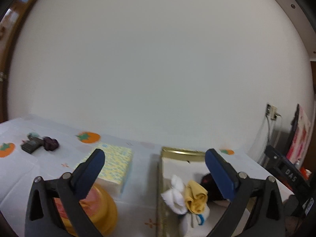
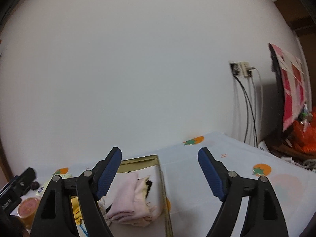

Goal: Organize soft objects
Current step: 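Withdraw both open tools from the tray toward the scrunchie and black box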

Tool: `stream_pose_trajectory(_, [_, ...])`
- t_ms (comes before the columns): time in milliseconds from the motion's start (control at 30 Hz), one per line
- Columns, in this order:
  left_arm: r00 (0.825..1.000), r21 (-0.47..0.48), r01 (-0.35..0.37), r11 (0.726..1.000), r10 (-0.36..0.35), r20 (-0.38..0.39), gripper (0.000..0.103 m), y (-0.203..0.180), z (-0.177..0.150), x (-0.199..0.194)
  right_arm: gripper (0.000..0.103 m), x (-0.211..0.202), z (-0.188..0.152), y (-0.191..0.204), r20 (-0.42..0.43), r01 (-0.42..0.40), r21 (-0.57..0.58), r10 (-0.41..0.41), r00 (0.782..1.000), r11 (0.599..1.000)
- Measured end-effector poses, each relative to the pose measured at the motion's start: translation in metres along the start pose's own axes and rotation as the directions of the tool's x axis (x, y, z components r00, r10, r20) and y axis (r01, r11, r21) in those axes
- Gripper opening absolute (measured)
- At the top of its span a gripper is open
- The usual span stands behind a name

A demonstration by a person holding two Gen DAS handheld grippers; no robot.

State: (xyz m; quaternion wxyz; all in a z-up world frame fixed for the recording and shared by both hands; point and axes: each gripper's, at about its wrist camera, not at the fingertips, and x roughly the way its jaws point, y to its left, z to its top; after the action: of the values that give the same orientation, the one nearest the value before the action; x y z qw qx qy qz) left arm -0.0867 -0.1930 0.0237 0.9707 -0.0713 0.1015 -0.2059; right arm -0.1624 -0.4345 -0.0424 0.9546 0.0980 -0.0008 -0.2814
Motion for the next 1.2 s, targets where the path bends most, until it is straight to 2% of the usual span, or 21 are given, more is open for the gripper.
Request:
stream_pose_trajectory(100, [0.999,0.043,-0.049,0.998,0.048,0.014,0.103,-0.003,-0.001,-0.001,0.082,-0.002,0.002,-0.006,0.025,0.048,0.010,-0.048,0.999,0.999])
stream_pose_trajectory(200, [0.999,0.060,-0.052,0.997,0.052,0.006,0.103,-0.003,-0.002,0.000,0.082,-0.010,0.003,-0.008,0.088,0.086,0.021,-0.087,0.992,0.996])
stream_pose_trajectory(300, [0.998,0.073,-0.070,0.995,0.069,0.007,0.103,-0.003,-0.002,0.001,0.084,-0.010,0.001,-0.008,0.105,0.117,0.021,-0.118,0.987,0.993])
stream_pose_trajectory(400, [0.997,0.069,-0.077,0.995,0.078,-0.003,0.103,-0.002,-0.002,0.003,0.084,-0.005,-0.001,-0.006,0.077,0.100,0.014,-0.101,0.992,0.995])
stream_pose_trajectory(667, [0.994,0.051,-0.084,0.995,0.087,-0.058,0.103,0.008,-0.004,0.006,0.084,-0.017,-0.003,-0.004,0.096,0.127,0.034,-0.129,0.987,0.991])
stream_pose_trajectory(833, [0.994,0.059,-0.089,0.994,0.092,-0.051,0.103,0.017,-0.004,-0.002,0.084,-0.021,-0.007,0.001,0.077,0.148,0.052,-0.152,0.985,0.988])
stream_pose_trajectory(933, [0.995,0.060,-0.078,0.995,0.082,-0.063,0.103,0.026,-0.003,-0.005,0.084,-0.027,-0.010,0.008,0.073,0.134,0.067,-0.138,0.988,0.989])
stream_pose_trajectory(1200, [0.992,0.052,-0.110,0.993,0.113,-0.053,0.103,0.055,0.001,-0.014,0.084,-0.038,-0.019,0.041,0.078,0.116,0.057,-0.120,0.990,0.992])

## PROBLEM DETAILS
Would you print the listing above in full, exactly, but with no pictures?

## SOLUTION TO THIS PROBLEM
Goal: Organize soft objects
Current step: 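Withdraw both open tools from the tray toward the scrunchie and black box
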
Tool: `stream_pose_trajectory(_, [_, ...])`
- t_ms (comes before the columns): time in milliseconds from the motion's start (control at 30 Hz), one per line
- Columns, in this order:
  left_arm: r00 (0.825..1.000), r21 (-0.47..0.48), r01 (-0.35..0.37), r11 (0.726..1.000), r10 (-0.36..0.35), r20 (-0.38..0.39), gripper (0.000..0.103 m), y (-0.203..0.180), z (-0.177..0.150), x (-0.199..0.194)
  right_arm: gripper (0.000..0.103 m), x (-0.211..0.202), z (-0.188..0.152), y (-0.191..0.204), r20 (-0.42..0.43), r01 (-0.42..0.40), r21 (-0.57..0.58), r10 (-0.41..0.41), r00 (0.782..1.000), r11 (0.599..1.000)
- Measured end-effector poses, each relative to the pose measured at the motion's start: translation in metres along the start pose's own axes and rotation as the directions of the tool's x axis (x, y, z components r00, r10, r20) and y axis (r01, r11, r21) in those axes
- Gripper opening absolute (measured)
- At the top of its span a gripper is open
- The usual span stands behind a name

A demonstration by a person holding two Gen DAS handheld grippers; no robot.

State: (xyz m; quaternion wxyz; all in a z-up world frame fixed for the recording and shared by both hands; point and axes: each gripper's, at about its wrist camera, not at the fingertips, and x roughly the way its jaws point, y to its left, z to its top; after the action: of the values that give the same orientation, the one nearest the value before the action; x y z qw qx qy qz) left arm -0.0867 -0.1930 0.0237 0.9707 -0.0713 0.1015 -0.2059; right arm -0.1624 -0.4345 -0.0424 0.9546 0.0980 -0.0008 -0.2814
Motion for the next 1.2 s, targets where the path bends most, until it is straight to 2% of the usual span, or 21 are given, more is open for the gripper.
Request:
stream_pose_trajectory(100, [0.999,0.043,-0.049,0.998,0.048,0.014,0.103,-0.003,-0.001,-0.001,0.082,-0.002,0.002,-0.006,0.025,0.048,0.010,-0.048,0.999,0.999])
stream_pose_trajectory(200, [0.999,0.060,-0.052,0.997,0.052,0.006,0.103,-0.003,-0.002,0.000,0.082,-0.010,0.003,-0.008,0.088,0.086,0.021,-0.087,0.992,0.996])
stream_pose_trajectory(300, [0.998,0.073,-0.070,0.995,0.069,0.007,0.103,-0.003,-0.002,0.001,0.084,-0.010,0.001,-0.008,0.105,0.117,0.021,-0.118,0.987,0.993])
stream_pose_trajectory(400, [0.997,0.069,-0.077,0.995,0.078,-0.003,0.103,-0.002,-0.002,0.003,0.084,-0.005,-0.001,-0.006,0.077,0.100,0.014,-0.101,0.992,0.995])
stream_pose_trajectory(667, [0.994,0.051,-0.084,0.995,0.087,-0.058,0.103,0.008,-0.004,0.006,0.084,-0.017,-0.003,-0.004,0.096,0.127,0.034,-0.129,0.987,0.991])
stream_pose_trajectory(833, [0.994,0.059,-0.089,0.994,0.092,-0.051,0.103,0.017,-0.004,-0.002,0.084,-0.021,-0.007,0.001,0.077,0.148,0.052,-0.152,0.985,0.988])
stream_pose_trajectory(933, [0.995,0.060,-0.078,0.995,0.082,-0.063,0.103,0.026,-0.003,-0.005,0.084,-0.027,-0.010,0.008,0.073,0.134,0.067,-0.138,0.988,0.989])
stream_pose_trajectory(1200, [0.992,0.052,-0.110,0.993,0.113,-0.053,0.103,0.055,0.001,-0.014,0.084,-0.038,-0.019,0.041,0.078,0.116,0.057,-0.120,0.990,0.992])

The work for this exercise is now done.